Mais que savent-ils, tous ces gens, au fond, de la misère ?

Cette misère, dont ils feignent se soucier, ils ne la voient qu'au bulletin des infos de 20 heures, sur leur écran LCD-HD ou sur leur dernier Smartphone ; ils la regardent, confortablement installés, dans leur fauteuil ou sous leur couette. Ils se présentent comme des humanistes, voire des écologistes, mais ne donneraient pas un centime au pauvre quêteux qui mendie au bas de leur immeuble cossu.
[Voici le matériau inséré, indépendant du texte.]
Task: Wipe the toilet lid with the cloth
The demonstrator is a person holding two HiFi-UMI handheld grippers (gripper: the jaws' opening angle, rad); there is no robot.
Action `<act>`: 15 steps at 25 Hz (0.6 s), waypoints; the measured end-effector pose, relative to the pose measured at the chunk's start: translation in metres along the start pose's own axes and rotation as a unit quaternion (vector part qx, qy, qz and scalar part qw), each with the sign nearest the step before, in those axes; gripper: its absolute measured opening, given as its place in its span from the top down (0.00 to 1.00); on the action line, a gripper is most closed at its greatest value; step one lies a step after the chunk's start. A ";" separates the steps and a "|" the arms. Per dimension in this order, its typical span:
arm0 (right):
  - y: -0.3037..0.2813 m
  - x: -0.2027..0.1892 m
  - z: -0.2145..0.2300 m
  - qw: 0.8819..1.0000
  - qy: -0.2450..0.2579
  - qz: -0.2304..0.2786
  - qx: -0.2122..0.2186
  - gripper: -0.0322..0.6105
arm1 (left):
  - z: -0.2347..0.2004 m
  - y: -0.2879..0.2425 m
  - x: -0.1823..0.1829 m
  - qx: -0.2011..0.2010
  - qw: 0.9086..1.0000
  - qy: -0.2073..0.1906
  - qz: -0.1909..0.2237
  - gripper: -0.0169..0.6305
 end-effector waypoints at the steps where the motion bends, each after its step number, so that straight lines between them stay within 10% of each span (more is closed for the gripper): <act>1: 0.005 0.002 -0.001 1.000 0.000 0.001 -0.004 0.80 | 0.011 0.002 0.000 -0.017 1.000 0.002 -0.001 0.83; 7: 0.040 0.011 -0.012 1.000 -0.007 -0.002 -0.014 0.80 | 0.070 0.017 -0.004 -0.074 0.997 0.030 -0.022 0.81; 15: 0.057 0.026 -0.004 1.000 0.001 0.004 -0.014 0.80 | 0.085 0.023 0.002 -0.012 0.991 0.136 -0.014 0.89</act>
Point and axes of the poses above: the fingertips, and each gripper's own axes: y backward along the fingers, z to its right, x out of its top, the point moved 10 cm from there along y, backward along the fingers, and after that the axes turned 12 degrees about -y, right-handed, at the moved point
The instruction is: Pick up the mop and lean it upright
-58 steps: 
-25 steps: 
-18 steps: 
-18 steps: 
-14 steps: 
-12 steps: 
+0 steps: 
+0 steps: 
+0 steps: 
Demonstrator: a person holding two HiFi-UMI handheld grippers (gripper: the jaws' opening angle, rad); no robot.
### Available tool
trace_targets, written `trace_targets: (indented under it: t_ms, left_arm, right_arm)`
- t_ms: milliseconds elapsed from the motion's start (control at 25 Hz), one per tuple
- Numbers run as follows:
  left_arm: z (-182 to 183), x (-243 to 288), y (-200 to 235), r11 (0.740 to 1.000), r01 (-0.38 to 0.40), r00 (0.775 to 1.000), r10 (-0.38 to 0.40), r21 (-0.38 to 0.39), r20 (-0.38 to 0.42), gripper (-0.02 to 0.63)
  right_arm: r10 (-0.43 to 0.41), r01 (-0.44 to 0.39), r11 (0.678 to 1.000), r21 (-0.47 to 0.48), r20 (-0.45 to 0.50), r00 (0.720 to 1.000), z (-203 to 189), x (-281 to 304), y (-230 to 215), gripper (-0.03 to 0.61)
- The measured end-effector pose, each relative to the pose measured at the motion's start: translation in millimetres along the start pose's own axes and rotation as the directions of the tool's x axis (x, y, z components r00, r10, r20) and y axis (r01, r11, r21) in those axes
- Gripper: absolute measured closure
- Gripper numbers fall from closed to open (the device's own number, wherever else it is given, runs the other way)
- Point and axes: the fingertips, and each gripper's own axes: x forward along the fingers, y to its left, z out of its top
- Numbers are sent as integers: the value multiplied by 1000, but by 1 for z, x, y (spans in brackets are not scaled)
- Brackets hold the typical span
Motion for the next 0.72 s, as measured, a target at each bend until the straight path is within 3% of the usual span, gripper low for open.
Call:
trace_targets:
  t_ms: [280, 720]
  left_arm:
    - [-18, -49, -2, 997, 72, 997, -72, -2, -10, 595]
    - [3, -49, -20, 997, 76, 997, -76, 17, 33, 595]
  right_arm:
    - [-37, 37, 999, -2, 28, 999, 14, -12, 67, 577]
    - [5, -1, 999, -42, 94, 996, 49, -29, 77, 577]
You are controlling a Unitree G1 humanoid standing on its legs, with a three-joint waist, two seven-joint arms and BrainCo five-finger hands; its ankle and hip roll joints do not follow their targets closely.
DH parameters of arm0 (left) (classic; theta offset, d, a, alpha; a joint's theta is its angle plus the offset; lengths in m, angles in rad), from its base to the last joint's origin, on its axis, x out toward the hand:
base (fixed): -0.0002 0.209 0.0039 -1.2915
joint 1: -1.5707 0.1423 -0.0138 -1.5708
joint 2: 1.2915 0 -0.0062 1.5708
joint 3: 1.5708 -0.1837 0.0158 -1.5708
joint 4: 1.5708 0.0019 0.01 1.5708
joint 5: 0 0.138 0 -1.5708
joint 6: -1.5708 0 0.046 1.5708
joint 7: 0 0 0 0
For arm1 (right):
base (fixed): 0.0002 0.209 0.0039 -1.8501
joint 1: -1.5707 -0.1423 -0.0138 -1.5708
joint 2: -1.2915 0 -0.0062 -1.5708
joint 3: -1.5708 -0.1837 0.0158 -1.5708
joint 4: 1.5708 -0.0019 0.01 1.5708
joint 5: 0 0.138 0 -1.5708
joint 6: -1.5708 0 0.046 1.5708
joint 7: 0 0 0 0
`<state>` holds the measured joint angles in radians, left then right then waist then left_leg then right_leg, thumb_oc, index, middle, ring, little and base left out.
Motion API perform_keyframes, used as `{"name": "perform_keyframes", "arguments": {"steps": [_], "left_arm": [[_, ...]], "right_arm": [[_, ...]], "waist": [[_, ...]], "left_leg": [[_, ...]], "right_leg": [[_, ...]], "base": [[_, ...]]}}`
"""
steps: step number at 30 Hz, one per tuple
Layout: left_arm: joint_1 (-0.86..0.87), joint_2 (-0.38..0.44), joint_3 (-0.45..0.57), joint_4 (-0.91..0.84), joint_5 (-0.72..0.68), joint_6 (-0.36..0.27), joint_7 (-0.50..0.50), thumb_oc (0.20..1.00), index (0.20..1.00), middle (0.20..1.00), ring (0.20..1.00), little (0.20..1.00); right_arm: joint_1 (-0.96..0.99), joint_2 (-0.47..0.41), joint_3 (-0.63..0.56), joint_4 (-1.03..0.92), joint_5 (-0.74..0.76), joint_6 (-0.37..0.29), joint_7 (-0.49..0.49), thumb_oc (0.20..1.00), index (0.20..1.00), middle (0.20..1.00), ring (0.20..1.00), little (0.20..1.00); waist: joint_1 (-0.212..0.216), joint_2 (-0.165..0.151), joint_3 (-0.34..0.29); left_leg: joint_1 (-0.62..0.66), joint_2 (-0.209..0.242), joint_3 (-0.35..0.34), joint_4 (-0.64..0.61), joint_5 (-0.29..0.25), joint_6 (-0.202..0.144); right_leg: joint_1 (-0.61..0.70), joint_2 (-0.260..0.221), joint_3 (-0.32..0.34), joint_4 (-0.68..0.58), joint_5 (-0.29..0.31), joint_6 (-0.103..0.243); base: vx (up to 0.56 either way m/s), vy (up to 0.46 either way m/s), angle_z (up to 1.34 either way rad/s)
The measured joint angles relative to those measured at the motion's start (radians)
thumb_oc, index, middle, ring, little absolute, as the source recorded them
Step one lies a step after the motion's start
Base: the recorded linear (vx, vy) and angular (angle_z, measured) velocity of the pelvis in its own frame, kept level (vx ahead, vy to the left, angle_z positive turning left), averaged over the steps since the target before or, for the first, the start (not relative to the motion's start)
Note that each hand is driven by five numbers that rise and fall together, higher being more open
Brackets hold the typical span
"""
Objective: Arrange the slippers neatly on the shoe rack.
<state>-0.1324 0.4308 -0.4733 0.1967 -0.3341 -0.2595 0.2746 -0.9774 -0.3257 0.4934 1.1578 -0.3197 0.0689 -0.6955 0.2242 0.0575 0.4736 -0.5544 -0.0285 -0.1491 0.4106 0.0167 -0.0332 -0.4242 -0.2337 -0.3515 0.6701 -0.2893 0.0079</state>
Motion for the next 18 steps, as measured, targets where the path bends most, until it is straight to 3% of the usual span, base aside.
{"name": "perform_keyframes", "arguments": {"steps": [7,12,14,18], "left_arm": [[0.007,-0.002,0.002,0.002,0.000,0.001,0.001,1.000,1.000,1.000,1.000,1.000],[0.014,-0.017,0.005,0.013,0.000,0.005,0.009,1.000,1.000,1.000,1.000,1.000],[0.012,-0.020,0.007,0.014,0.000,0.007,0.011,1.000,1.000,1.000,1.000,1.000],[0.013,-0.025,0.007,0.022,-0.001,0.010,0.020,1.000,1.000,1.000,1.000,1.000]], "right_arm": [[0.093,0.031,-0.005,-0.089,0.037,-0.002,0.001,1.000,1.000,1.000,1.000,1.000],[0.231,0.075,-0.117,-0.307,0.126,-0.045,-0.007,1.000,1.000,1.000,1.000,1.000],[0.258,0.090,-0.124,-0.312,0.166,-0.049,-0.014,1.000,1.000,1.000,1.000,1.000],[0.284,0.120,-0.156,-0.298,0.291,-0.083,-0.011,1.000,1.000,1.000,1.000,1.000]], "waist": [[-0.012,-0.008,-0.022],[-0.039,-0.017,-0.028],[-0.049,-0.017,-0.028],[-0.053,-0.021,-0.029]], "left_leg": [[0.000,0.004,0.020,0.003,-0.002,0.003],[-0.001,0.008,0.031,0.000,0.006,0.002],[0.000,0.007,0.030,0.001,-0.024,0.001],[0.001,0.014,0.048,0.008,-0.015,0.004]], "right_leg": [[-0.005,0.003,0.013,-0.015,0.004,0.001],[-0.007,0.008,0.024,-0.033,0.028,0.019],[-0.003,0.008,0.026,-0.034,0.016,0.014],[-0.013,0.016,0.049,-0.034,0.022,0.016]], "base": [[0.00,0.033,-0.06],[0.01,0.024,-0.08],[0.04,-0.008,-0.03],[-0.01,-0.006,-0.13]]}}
Et ce sont ces gens qui viennent nous faire la morale. Ils nous disent : "La pauvreté, c'est le mal" ou encore "La misère, c'est pas bien" et ce, à grands renforts de sondages et de statistiques à l'appui, développant leurs thèses les plus élaborées mais sans jamais apporter de solutions vraiment concrètes pour remédier à tous ces problèmes.

Parce que, oui, tous ces gens n'ont aucune solution. Et bien souvent, ils font jouer notre corde sensible mais pour mieux tirer profit pour eux-mêmes, comme en période électorale, par exemple. Oui, la solidarité fait élire. Elle fait vendre aussi. La solidarité, c'est très rentable et profitable.

Bref, vous l'aurez compris en lisant ce petit laïus, la solidarité, ce ne sont pas forcément les gens qui en parlent à longueur de temps qui en font le plus.